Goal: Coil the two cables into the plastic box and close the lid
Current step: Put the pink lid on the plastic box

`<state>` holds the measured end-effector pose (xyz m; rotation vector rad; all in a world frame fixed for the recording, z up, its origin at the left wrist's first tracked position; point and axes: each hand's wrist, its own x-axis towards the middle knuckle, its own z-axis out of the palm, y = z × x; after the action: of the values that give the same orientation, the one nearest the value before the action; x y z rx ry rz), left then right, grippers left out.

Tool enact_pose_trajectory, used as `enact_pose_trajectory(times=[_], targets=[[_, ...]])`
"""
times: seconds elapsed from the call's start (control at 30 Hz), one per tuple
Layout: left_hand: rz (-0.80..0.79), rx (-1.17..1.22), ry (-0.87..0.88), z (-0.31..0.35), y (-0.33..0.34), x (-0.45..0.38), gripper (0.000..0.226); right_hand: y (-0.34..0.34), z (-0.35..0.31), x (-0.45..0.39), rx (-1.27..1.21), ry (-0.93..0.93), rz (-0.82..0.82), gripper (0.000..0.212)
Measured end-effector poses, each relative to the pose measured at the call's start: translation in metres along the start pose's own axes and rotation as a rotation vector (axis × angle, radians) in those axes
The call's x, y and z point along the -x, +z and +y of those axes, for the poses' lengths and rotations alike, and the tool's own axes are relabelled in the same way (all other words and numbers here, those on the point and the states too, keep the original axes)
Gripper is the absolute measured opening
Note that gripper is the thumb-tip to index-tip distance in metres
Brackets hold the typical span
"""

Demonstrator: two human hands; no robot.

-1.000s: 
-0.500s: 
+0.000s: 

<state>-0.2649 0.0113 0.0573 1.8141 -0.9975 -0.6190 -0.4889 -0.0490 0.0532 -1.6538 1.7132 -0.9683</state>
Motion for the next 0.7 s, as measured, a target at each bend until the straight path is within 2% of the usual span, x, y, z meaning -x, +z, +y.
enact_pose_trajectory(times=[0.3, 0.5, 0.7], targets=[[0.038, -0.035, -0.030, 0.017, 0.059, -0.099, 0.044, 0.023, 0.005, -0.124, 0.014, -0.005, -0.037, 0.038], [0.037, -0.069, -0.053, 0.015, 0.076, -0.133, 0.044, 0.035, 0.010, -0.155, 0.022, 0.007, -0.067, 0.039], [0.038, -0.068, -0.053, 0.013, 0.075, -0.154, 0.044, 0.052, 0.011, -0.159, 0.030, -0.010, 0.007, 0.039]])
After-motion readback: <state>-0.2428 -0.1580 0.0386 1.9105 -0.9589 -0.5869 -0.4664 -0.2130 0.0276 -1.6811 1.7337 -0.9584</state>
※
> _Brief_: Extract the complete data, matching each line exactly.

> _Answer to this problem_:
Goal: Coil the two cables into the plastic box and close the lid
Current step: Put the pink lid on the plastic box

`<state>` holds the measured end-effector pose (xyz m; rotation vector rad; all in a world frame fixed for the recording, z up, its origin at the left wrist's first tracked position; point and axes: each hand's wrist, its own x-axis towards the middle knuckle, its own z-axis out of the palm, y = z × x; after the action: of the values that give the same orientation, the one nearest the value before the action; x y z rx ry rz), left then right, grippers left out.

Tool enact_pose_trajectory, used as `enact_pose_trajectory(times=[_], targets=[[_, ...]])`
"""
times: seconds elapsed from the call's start (control at 30 Hz), one per tuple
Layout: left_hand: rz (-0.80..0.79), rx (-1.17..1.22), ry (-0.87..0.88), z (-0.31..0.35), y (-0.33..0.34), x (-0.45..0.38), gripper (0.000..0.226); right_hand: y (-0.34..0.34), z (-0.35..0.31), x (-0.45..0.39), rx (-1.27..1.21), ry (-0.93..0.93), rz (-0.82..0.82), gripper (0.000..0.212)
Measured end-effector poses, each relative to the pose measured at the call's start: translation in metres along the start pose's own axes and rotation as a rotation vector (axis × angle, radians) in those axes
The call's x, y and z point along the -x, +z and +y of those axes, for the poses' lengths and rotations alike, and the tool's own axes are relabelled in the same way (all other words and numbers here, those on the point and the states too, keep the original axes)
Gripper is the absolute measured opening
Note that gripper is the thumb-tip to index-tip distance in metres
Brackets hold the typical span
"""

Demonstrator: two human hands; no robot.

-1.000s: 
-0.500s: 
+0.000s: 

<state>-0.2649 0.0113 0.0573 1.8141 -0.9975 -0.6190 -0.4889 -0.0490 0.0532 -1.6538 1.7132 -0.9683</state>
Motion for the next 0.7 s, as measured, a target at each bend until the straight path is within 2% of the usual span, x, y, z meaning -x, +z, +y.
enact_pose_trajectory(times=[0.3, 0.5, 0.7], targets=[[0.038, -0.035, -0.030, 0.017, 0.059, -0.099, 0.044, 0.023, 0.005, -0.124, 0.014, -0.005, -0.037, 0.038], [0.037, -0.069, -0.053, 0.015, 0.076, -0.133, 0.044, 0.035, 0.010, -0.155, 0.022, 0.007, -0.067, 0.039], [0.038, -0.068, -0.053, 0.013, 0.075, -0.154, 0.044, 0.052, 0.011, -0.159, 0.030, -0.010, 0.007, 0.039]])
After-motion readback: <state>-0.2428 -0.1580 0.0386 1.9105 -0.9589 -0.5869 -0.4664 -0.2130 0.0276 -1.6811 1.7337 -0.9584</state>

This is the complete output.